#### What to do
Starting with the first line and ending with the line that holds "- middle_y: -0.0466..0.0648", repeat the material exactly.

#### Supplied material
★ ★ ★ ★ ★ ★ ★

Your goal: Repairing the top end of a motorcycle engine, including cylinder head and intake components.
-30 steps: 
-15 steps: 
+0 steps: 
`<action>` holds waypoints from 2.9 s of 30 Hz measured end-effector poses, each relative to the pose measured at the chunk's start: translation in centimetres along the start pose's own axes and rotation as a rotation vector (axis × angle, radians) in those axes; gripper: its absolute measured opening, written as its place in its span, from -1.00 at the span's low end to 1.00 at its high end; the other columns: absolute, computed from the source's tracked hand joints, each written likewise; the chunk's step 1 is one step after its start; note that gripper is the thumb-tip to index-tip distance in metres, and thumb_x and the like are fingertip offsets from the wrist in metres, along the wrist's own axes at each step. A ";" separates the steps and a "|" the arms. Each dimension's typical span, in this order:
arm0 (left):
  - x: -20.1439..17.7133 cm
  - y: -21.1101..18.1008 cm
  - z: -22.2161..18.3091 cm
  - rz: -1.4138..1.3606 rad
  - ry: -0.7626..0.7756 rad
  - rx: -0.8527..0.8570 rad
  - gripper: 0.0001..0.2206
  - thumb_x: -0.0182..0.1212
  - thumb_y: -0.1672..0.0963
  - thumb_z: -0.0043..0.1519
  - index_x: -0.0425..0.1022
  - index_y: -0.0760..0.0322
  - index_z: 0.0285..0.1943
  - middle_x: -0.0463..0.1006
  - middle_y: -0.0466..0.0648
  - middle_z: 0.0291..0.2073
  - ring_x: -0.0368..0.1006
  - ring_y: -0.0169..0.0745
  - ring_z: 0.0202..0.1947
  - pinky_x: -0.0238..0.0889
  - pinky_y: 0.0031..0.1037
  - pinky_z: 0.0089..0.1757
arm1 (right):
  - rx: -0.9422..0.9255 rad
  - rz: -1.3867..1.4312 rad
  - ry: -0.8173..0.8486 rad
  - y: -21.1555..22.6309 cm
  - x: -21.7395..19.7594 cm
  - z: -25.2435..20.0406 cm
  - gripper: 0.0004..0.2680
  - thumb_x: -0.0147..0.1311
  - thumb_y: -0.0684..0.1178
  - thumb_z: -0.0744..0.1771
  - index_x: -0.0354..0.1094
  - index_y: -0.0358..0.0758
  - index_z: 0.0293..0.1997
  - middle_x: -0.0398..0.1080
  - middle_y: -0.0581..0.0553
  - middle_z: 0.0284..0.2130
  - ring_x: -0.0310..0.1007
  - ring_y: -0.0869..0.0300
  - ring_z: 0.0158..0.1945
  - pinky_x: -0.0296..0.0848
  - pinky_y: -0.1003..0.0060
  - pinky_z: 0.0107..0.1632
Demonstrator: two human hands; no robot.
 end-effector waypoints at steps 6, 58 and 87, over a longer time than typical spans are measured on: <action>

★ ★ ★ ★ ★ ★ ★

#### Reply to the task
Your goal: Repairing the top end of a motorcycle engine, including cylinder head and intake components.
-30 steps: 
-15 steps: 
+0 steps: 
`<action>` holds waypoints from 2.9 s of 30 Hz measured end-effector poses, each relative to the pose measured at the chunk's start: translation in centimetres along the start pose's own axes and rotation as a rotation vector (axis × angle, radians) in those axes; gripper: its absolute measured opening, written as its place in its span, from -1.00 at the span's low end to 1.00 at its high end; the other columns: absolute, computed from the source's tracked hand joints, each written likewise; the chunk's step 1 is one step after its start; note that gripper is the thumb-tip to index-tip distance in metres, and thumb_x and the like are fingertip offsets from the wrist in metres, along the wrist's own axes at each step. A ";" separates the steps and a "|" the arms. Each dimension's typical span, in this order:
arm0 (left):
  - x: -20.1439..17.7133 cm
  - y: -21.1101..18.1008 cm
  - z: -22.2161..18.3091 cm
  - rz: -1.4138..1.3606 rad
  - ry: -0.7626..0.7756 rad
  - rx: -0.8527..0.8570 rad
  - gripper: 0.0001..0.2206
  - thumb_x: -0.0182..0.1212
  - thumb_y: -0.1672..0.0963
  - thumb_z: -0.0043..0.1519
  - index_x: -0.0425..0.1022
  - index_y: -0.0760..0.0322
  - index_z: 0.0285..0.1943
  - middle_x: -0.0463..0.1006
  - middle_y: -0.0466..0.0648

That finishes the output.